The present study focuses on color morph escape behavior in the color polymorphic Aegean wall lizard (Podarcis erhardii). This species has three monochromatic color morphs that are orange, yellow, or white and three mosaic morphs that are orange-white, yellow-orange, or white-yellow (Brock et al. 2022b). All sexes are color polymorphic in this species and can be any of the six color morphs (Brock et al. 2020). Male monochromatic color morphs differ in head and body size and female monochromatic color morphs tend to be more similar in size (Brock et al. 2020). Male monochromatic color morphs exhibit differences in several social behaviors like aggression, boldness, chemical signaling, and visual signaling frequency when in contest with each other over limited thermally-suitable space (Brock et al. 2022a), suggesting that color morphs in this species may have different behavioral strategies. We focused our study on monochromatic color morph risk assessment and escape behavior, including flight initiation distance (FID), distance to the nearest refuge (DNR), refuge choice (distance to chosen refuge and refuge type), and re-emergence behavior. In this study, we address the following questions:

  1. 1

    Do color morphs differ in their escape behavior (flight initiation distance, distance to nearest refuge, and distance to chosen refuge) and are these morph differences in behavior the same across two populations with the same predator guilds?

  2. 2

    Do color morphs differ in the type of refuge they select when fleeing from an approaching threat?

  3. 3

    After taking refuge, do color morphs differ in the amount of time they wait to re-emerge from hiding?

To answer these questions, we measured the escape behavior of color morphs observed on dry stone walls from two populations on Naxos island, Greece. We hypothesized that color morphs within a site would exhibit significantly different escape behaviors (FID, DNR, DR, refuge selection, and re-emergence), and that these behavioral differences would be the same among populations with the same predator guilds. Specifically, we expected white morphs to have shorter FIDs and longer DNRs and DRs based on their relatively less conspicuous coloration (Pérez i de Lanuza and Font 2015; Brock et al. 2020). We also expected orange morphs to have longer FIDs and shorter DNRs because it was determined that orange morphs in a closely related polymorphic Podarcis species with the same three color morphs were more conspicuous to conspecifics and predators than yellow or white morphs (Pérez i de Lanuza and Font 2015). We expected yellow morphs to exhibit intermediate escape behaviors since their color is intermediate to white and orange morphs (Brock et al. 2020) and yellow morphs tend to have intermediate behavioral (Brock et al. 2022a) and phenotypic traits compared to white and orange morphs in this species. We hypothesized that color morphs would differ in the types of refuge they select when fleeing from similar starting positions on dry stone walls. Here, we expected that orange morphs would seek refuge in vegetation more often than other color morphs since they are most often found in microhabitat that is shaded by leafy vegetation in this species (KMB, unpublished data), and other Podarcis species (Pérez i de Lanuza and Carretero 2018; Brock et al. 2022c).
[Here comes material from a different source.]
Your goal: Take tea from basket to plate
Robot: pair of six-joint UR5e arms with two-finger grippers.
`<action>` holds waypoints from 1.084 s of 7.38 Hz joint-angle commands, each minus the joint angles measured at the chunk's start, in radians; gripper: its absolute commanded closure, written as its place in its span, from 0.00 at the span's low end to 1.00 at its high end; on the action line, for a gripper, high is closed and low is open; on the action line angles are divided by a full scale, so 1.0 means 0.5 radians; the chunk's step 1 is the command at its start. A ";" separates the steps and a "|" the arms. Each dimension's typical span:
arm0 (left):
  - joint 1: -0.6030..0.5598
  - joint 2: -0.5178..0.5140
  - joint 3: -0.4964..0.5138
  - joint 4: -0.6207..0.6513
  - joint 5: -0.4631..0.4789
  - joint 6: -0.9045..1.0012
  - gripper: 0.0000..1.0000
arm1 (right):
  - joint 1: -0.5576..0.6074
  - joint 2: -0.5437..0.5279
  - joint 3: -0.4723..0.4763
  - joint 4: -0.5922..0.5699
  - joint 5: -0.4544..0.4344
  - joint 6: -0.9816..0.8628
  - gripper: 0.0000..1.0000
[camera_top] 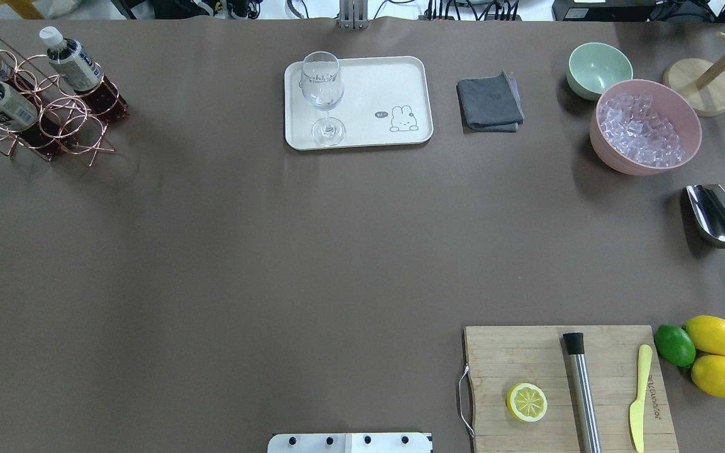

Finally, we hypothesized that color morphs would differ in their re-emergence behavior. Specifically, we expected white and yellow morphs to re-emerge from hiding more often than orange morphs, and take less time to do so, given their tendency to be more active, aggressive, and bold than orange morphs (Brock et al. 2022a).


Study sites

We conducted our study in June 2021, in the middle of the breeding season when lizards are most active (Valakos et al. 2008). We measured the escape behavior of color morphs in two populations from the island Naxos: Moni and Damarionas. Moni and Damarionas are separated by the Halki valley and are 7 km apart. Both sites have all three monochromatic color morphs and are similar environmentally and ecologically. Moni and Damarionas are small agricultural villages with olive groves, other fruit-bearing trees, and small fields primarily used for goat grazing. Both sites contain many dry stone walls that wall lizards occupy to shelter from predators, safely thermoregulate, and forage for invertebrates. The natural vegetation is characteristic of Mediterranean scrub habitat with sclerophyllous evergreen maquis and phrygana, a diverse species community of summer-deciduous shrubs (Fielding and Turland 2008). The predator guild is the same at both sites where snakes (Elaphe quatuorlineata, Viper ammodytes, Natrix natrix, and Eryx jaculus), small mammals (Rattus rattus, Martes foina), introduced feral house cats, (Felis catus), and birds (Falco tinnunculus and Buteo buteo) prey upon P. erhardii (Brock et al. 2015).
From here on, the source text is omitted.